Situación no varía en internos de cárcel

(JR).- La situación no varía desde hace tiempo atrás, más de una año que se mantiene el estándar de aproximadamente del 60 por ciento de internos con sentencia y otro 40 que se mantiene en los procesos correspondientes lo que ha provocado un hacinamiento crítico e insostenible que obliga a establecer políticas que determinen con exactitud cuál es la realidad y características de la población carcelaria y luego de ello buscar soluciones concretas a fin de mejorar a corto, mediano y largo plazo este grave problema para la justicia y el convivir racional del pueblo.
Se ha manifestado por parte del actual Presidente de la República que se espera llegar al año de la independencia del Ecuador con presos sin sentencia.
Ante esto muchos entendidos pretenden conceptuar esa figura y los procesos que tienen que seguirse en las personas que ingresan detenidas, mencionándose que no sería factible, porque el día que se cumpla 200 años de independencia estarán entrando nuevos detenidos al sistema penitenciario, además, sostienen que esa gente iniciará un nuevo proceso que luego del juzgamiento correspondiente determinará si lo sentencian o no.
Asimismo, piensan que esa utopía que tiene el Presidente de la República sería para casos específicos, es decir para la gente que tiene que pasar un año, menos de un año en procesos dilatados y que no se los concreta con el juzgamiento correspondiente.
Piensan que hay que reformular el sistema procesal penal como una contribución a la comunidad, mencionan que hay un abuso de la prisión preventiva, porque no hay explicación que en un año ingresan mil trescientos presos a la cárcel de Machala y se van alrededor de 1.200, en ese mismo tiempo, es decir que encuentran culpables a cien presos, “ese desgaste de recursos en el año de 1.200 presos, tiene una explicación lógica ¡los encontraron inocentes!, o no encontraron las pruebas suficientes para mantenerlos detenidos, pero han pasado encerrados. 4, 5 u ocho meses para luego declararlos inocentes, eso es la única forma de contribuir al hacinamiento”, explicó un ciudadano que pidió reserva de sus nombres.

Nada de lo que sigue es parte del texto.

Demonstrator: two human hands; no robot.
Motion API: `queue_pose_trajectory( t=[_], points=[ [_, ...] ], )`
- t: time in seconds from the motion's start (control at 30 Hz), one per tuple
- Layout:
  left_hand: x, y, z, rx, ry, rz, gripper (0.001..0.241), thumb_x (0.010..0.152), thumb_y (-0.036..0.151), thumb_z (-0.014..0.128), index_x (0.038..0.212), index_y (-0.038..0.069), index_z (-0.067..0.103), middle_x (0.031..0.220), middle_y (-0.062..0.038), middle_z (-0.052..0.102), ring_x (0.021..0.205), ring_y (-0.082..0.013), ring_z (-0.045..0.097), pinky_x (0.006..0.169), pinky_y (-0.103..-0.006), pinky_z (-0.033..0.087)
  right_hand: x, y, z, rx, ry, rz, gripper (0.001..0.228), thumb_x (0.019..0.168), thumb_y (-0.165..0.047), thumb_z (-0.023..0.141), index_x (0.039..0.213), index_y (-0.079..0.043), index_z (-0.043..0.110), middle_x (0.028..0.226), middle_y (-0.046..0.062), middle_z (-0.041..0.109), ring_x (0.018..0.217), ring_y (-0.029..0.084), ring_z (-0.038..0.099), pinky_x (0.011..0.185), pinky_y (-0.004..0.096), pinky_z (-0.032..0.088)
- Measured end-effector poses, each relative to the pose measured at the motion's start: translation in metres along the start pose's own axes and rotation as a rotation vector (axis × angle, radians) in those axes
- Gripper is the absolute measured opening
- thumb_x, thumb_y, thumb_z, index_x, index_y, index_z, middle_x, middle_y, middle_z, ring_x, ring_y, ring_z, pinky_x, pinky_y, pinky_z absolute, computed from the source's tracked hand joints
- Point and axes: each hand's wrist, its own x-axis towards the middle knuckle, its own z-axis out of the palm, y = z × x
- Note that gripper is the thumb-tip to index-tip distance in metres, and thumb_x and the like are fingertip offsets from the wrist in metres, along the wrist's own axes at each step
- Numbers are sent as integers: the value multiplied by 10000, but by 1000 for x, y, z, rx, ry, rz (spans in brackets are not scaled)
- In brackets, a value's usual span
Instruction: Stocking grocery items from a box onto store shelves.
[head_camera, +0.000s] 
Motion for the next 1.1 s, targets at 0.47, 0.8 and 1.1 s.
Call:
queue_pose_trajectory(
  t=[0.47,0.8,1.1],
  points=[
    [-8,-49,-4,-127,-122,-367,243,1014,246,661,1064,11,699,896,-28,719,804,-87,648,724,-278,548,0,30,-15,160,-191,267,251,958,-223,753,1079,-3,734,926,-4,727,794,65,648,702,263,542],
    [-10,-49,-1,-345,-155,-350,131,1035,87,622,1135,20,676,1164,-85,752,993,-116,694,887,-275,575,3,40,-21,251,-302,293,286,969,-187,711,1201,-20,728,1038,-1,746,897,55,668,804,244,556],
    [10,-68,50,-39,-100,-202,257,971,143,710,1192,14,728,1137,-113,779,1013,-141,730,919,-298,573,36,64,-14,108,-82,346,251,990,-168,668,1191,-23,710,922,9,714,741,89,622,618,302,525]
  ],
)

Asimismo, se habló que cuando se tome detenido a un ciudadano se tenga las evidencias y las pruebas correspondientes para que pueda ser debidamente juzgado.
Todo ello y algunos factores más permitirá reestructurar las cárceles transformándolas en verdaderas escuelas de rehabilitación a favor de quien está siendo castigado por haber cometido un delito pero que por lo mismo necesita un lugar donde se imparta enseñanza de oficios, trabajos manuales, se practique el deporte o cualquier tipo de actividad útil que impida el ocio y el perfeccionamiento para delinquir nuevamente.
Es decir, se debe contar con alimentación, trabajo, educación y salud para así vencer esa crisis estructural que se vive en los mal llamados Centros de Rehabilitación Social que son exactamente lo contrario a su denominación.
Si bien es cierto que en Machala no existe un problema alarmante con relación a otros lugares, no podemos dejar de tomar en cuenta que hay algo más de 450 detenidos en la cárcel que fuera construida hace ya 50 años para albergar a 150 personas; esa sobre población puede algún momento colapsar con consecuencias impredecibles
Es notorio también observar que falta un mayor control para evitar se venda y consuma drogas en el interior del indicado centro.
Lo dicho es algo de lo grave del sistema carcelario actual.